Santan Sun News Staff
The Maricopa County Attorney wants Chandler Police to do more investigation before it will consider filing charges against a Chandler mother accused of giving her teenaged son illegal drugs that led to his overdose death.
Police earlier this month arrested Jamie Barrett on a felony child abuse charge in the April 10 death of her son, Sean Schulman, 15.
Police said Sean died of a fentanyl overdose and that a series of texts between him and Barrett showed that a week earlier she had asked him “to try and get some ‘blues,’” which police in an affidavit said “is a common term for fentanyl, pills or other narcotic pills.”

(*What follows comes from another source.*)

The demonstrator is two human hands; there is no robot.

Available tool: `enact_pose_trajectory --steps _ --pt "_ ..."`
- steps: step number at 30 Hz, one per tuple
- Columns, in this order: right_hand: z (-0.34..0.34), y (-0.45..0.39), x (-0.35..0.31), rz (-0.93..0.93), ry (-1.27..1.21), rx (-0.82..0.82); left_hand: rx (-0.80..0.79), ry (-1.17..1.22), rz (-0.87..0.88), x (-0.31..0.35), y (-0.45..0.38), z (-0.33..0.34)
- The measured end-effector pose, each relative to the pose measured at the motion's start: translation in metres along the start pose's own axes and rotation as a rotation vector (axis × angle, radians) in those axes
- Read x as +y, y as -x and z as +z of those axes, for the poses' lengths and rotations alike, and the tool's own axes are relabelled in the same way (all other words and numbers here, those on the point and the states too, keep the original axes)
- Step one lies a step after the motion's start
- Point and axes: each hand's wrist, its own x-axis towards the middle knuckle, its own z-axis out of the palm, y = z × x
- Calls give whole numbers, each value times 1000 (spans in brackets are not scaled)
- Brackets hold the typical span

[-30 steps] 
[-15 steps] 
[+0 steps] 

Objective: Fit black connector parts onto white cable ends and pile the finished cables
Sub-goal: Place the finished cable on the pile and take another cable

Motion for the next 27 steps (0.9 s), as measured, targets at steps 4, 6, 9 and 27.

The affidavit also said Barrett told Sean she would giove him a pill if he scored the drug and that “they talked about the price of drugs ‘5 for $50.’”
Barrett told police the marijuana vape pens her son used were perhaps laced with the deadly drug but tests showed the vaping devices only contained THC, the intoxicant in marijuana, police said.
The arrest affidavit also stated Barrett later said she was trying to find out from her son if his friend had the pills “and might be supplying them to her son.”
While stating she admitted to being addicted to fentanyl, the affidavit said Barrett also said she had been clean for more than three months since entering a drug treatment program and that “she denied condoning or participating in her son’s drug abuse.”
The affidavit said Barrett has a long history of convictions for drug-related offenses, theft from a vulnerable adult and shoplifting.
“The defendant has a history of drug abuse and currently has her remaining children removed from her care,” the arrest affidavit also stated.
Barrett was freed from jail last week and the dead teen’s father in a television interview lamented his son’s death and said he did not understand why she was not formally charged by the County Attorney.
“He died of an overdose of fentanyl, which she said I will give you pills. I don’t know what else needs to happen,” said Gilbert resident Charles Schulman in an interview with Channel 3 News. Schulman said he shared custody of Sean.
“She was supposed to be the one person who was supposed to be protecting him and instead she was using him to get her drugs,” Schulman told the TV station.
“He was my little buddy. We loved to do everything together,” Schulman told Channel 3. “I feel like he was let down so many times while he was alive and now it’s just happening again. I feel like nobody cares.”